Articles don’t exist in Russian. This makes it pretty easy in some ways, but feels awkward at times. For instance, do you want to go to concert? The concert? Or a concert? I want to specify, but I can’t. They get by without it though.

And then you learn that in Russian, there are only three verb tenses. Past, present, and future. Awesome, right? But then you learn the truth. Verbs have two aspects, perfect and imperfective. This is similar to Spanish, when you have either the perfective or imperfective endings. But in Russian, the verbs are entirely different. So if I want to say, I read a book last Saturday, there is one verb for having read and finished the book, and another verb to describe the general activity of having read a book. Often these verbs are very similar, which is both good (because they are easier to learn) but bad (because they are easier to confuse). Russian also loves to add prefixes to verbs. So the verb говорить which means to speak, can become говаривать to say repeatedly, разговаривать to converse with.

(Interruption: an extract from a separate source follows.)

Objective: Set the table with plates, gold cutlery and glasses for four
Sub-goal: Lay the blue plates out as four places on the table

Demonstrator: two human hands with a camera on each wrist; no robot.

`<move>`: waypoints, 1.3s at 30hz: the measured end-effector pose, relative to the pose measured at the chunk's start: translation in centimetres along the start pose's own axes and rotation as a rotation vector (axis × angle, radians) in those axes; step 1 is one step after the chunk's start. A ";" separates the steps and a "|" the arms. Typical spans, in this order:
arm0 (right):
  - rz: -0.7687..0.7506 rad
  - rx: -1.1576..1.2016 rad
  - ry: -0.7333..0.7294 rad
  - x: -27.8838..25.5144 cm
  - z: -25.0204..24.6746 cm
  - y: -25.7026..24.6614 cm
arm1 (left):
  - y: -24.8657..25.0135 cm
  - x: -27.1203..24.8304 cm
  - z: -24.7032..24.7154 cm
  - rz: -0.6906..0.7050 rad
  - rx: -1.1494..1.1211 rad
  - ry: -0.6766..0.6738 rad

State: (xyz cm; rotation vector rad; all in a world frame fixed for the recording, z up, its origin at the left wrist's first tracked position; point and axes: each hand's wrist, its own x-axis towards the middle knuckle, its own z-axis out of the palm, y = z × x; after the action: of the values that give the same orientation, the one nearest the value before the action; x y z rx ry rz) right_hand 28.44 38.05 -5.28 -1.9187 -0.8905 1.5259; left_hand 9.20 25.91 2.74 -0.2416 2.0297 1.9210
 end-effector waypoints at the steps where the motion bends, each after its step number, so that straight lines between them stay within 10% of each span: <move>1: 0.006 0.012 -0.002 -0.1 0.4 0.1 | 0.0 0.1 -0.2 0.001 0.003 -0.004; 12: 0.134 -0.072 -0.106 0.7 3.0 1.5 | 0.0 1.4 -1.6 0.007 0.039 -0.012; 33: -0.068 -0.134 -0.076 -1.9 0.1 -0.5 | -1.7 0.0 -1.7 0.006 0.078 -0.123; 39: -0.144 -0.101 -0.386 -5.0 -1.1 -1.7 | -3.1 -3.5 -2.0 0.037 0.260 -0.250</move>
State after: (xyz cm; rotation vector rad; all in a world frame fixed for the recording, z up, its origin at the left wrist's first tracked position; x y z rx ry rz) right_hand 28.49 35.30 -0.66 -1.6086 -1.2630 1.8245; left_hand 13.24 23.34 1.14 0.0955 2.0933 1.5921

And the worst Russian verbs ever are the dreaded verbs of motion. “Go” doesn’t translate very well into Russian, because it depends on your mode of transportation. Walk, drive, fly, swim, boat. Well each of those has a different word. Go towards, leave for, return to, go through, go around, go in. Well, you better learn your prefixes for those nuances. There are actual books just about Russian verbs of motion.

To be or not to be? In Russian, you don’t need to be if you’re in present tense. I good. This delicious. Where you? If you are in the present tense, you just omit the verb to be. And if for some reason you need to use it, you use the instrumental case after it. Of course, sometimes when you omit “to be,” you use dative instead of nominative as the subject of the sentence. I don’t really understand when that happens yet.

And then, you begin to think you’re finally getting a grip on it all. Yeah, it’s confusing, and yeah, your vocabulary is miniscule, and yeah, you don’t pronounce the strange vowel sounds they have, but you’re getting there. Then, they give you something to read. And it’s in handwriting. And it looks like a whole new language. I can imagine cursive is difficult to read for people who haven’t studied it. Ms and Ns are easy to confuse. The r is a little funky, but Russian script is a ridiculous code just made to confuse people. It can be somewhat replicated on the computer with italics, but nothing really compares to getting a sentence in script and not knowing any of it. I even got someone to write out Merry Christmas in Russian script so I could copy it on my Christmas cards here. I would match the example the best I could. And even after I had just written out the words, I still had trouble reading what I had just written.

день рождения день рождения. Not so bad. Pretty readable. D is a little different.
говорить говорить Is this really the same word? Yeah, somehow, it is.

1 comment:

Eric T. said...

reading that made me very, very tired. what a bitch of a language!